Now Reading
I Didn’t Cry | Onyebuchi Ajufo

I Didn’t Cry | Onyebuchi Ajufo

I didnt Cry Onyebuchi Ajufo Agbowo Art African Literary Art

The hospital room was silent, save for the intermittent beeping coming from the monitor. I didn’t mind the noise so much; in fact, the familiarity of hearing it repeatedly made it comforting. 

It was the smell I couldn’t stand; the strong stench of bleach mixed with stale piss and vomit made me want to gag. I looked at the window, imagining fresh air sweeping through my room, taking with it the stench and the ailment that had turned my 35-year-old body to mush. But the window was painted shut — taunting me with the promise of air so fresh, I could almost taste it. 

Cancer.

When the doctor delivered the initial results and the dismal prognosis, I was struck by how similar that word was to the word ‘Canker.’ This was a word I was very familiar with. 

 Joel 2:25: “And I will restore to you the years that the locust hath eaten, the cankerworm, and the caterpillar, and the palmerworm, my great army which I sent among you.” 

The child of a Deaconess, I had sat in the front pews at Church and heard a multitude of Pastors yell and gesticulate excitedly as they reminded us of God’s promise to restore all that the cankerworm had stolen. The cancer was stealing my years, but no one was offering restoration. Not anymore.

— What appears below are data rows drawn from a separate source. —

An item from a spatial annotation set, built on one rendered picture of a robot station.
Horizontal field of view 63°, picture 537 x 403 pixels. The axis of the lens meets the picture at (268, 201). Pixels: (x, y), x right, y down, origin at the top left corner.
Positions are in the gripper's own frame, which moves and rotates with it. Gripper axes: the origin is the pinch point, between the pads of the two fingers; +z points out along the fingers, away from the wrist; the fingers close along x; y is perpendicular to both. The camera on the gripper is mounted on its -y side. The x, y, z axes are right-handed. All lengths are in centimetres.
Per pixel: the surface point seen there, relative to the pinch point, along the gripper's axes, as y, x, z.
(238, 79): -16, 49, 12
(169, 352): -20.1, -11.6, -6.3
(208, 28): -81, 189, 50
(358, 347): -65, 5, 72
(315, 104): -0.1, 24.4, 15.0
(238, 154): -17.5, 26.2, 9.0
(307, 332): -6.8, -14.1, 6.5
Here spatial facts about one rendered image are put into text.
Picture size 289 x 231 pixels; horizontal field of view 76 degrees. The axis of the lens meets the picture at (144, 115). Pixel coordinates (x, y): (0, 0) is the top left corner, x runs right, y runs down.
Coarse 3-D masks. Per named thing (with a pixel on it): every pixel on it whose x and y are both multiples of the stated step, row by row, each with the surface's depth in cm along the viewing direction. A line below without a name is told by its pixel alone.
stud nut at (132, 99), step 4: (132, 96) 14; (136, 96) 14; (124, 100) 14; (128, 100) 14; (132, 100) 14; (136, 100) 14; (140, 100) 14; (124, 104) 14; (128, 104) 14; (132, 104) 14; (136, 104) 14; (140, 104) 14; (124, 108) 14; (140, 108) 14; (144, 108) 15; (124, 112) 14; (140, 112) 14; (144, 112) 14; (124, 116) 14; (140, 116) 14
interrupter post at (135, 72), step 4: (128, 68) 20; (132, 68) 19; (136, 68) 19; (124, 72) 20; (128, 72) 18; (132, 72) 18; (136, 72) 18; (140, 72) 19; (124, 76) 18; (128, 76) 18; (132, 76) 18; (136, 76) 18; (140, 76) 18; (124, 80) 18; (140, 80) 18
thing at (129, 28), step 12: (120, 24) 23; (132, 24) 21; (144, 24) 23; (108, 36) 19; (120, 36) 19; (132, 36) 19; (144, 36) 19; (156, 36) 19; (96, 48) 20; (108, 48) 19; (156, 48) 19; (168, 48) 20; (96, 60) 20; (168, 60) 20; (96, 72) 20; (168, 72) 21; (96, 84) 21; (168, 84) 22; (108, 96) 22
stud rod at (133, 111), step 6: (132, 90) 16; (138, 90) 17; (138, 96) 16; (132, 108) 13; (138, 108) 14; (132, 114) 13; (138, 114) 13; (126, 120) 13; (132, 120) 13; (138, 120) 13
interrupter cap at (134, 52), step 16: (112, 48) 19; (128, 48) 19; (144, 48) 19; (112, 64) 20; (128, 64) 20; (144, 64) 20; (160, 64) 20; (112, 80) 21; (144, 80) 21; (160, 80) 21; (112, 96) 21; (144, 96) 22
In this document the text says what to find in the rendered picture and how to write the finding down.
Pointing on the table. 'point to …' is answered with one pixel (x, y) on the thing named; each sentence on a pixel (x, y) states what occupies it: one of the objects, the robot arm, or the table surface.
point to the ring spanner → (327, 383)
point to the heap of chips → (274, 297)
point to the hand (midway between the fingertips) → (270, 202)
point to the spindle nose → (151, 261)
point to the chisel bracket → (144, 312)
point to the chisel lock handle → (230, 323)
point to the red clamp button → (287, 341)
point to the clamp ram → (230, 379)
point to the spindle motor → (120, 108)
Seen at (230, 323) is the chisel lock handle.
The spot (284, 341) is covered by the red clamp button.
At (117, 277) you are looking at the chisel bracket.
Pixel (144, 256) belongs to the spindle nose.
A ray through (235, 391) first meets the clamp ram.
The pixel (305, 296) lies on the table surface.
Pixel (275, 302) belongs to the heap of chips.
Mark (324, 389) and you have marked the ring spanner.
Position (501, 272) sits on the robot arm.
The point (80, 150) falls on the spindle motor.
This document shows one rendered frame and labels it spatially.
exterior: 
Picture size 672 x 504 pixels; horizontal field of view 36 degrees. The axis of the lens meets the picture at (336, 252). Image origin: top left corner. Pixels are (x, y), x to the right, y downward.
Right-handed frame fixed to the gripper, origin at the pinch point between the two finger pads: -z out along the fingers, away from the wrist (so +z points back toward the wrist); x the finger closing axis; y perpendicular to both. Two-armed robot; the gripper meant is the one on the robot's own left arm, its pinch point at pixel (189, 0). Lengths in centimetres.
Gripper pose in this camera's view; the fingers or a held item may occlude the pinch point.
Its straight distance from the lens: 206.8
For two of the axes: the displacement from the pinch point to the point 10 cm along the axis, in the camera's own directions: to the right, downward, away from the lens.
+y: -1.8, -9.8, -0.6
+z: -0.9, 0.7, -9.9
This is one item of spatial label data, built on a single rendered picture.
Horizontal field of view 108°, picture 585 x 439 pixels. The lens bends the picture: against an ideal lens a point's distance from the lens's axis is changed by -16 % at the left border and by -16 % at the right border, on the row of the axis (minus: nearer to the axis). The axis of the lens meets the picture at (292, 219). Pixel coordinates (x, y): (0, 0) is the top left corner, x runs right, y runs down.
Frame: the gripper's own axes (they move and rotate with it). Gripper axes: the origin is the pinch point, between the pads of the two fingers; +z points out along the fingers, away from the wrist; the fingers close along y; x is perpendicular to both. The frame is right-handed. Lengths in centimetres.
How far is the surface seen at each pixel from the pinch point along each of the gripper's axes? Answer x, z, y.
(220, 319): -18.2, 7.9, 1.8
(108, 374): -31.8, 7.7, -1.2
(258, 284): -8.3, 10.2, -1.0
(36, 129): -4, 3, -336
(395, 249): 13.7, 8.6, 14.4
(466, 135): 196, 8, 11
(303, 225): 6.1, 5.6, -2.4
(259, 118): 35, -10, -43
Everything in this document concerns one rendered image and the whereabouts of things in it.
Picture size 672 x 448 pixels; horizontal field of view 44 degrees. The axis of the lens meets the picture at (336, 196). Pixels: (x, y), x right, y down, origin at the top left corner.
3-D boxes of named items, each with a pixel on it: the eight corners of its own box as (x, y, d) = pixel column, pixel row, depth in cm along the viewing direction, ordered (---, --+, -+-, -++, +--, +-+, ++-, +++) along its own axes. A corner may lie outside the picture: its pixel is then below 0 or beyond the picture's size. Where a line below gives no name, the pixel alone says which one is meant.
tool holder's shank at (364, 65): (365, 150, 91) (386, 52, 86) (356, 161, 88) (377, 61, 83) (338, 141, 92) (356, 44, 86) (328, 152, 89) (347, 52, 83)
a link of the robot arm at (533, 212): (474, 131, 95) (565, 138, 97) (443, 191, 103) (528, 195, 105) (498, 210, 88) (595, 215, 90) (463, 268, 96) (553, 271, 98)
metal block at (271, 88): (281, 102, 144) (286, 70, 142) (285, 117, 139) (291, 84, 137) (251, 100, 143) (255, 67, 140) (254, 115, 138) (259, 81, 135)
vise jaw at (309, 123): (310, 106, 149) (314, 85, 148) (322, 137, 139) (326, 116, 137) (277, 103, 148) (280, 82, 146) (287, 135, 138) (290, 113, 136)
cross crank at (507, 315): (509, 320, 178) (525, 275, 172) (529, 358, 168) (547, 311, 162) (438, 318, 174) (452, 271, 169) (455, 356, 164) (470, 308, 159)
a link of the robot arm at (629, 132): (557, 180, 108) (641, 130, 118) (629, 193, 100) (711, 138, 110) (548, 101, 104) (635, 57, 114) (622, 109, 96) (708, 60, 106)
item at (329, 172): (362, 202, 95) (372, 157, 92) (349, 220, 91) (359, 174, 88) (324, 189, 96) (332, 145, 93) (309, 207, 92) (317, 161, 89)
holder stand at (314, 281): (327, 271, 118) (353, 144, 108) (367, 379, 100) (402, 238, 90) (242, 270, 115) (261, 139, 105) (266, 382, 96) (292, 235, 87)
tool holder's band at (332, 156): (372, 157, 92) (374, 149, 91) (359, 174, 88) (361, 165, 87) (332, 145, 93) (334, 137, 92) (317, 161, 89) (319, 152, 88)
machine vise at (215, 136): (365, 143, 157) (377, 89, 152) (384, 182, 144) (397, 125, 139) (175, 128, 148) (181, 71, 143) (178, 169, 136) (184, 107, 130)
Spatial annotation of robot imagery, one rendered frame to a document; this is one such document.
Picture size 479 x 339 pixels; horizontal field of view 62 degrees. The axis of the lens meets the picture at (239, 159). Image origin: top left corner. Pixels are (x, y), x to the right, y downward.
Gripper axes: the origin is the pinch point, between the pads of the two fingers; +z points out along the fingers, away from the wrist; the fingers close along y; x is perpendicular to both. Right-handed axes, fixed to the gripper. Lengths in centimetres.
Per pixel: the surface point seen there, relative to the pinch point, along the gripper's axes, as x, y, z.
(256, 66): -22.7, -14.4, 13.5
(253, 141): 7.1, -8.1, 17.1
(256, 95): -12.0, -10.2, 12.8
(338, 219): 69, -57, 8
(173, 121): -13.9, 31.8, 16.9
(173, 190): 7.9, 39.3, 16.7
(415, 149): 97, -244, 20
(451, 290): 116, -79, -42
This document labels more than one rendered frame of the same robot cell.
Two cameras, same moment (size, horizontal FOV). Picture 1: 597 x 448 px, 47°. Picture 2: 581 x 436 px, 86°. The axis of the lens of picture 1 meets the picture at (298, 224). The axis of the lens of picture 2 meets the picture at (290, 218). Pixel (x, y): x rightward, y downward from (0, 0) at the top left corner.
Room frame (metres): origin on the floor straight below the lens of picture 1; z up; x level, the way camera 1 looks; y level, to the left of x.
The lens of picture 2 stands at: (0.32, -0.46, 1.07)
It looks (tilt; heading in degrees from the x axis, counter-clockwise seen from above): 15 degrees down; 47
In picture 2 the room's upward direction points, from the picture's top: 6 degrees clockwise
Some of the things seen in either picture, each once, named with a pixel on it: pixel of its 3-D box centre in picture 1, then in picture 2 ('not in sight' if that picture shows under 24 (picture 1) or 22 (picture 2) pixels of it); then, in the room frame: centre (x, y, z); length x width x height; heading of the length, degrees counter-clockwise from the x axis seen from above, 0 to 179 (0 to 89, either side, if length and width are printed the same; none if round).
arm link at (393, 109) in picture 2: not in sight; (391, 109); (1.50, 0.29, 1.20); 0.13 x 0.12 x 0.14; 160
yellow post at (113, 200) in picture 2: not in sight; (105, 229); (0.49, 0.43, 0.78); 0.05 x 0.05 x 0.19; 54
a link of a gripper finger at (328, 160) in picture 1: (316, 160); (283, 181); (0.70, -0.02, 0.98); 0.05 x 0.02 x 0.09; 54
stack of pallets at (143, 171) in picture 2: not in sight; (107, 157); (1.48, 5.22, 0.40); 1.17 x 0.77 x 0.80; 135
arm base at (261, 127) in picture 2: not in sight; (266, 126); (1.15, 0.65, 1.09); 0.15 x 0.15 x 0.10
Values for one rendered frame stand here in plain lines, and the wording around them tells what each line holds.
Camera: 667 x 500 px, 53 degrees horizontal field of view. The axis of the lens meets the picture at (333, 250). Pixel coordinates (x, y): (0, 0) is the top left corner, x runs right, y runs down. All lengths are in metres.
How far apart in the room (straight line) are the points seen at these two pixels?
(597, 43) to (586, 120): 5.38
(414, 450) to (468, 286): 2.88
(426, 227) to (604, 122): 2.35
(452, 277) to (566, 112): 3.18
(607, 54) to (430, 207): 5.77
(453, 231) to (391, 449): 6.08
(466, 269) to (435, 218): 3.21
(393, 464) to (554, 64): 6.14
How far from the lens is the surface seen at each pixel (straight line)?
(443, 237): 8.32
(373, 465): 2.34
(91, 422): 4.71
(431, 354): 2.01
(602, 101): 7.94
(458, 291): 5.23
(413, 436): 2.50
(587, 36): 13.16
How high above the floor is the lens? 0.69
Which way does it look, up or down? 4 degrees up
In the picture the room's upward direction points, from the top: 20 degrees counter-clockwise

Telling my mother was the hardest thing for me to do. Not because of how much it broke her, but because I was left to put her back together when it did. I resented having to do that; I too was broken but there was no one to put me back together again. 

Once she got over the initial shock and sadness, then came the mission to heal me by prayers. Mama dragged me from pillar to post.  I spent hours kneeling in front of church leaders with outstretched hands, condemning the devil and casting and binding evil, until I was partially drenched in saliva, and totally spent from the hours kneeling on concrete floors. 

I let her; she was my mum. But it was exhausting, and a part of me wished she was broken again. I preferred the broken woman to this new one with a determined fire in her eyes and a bible under her armpit. 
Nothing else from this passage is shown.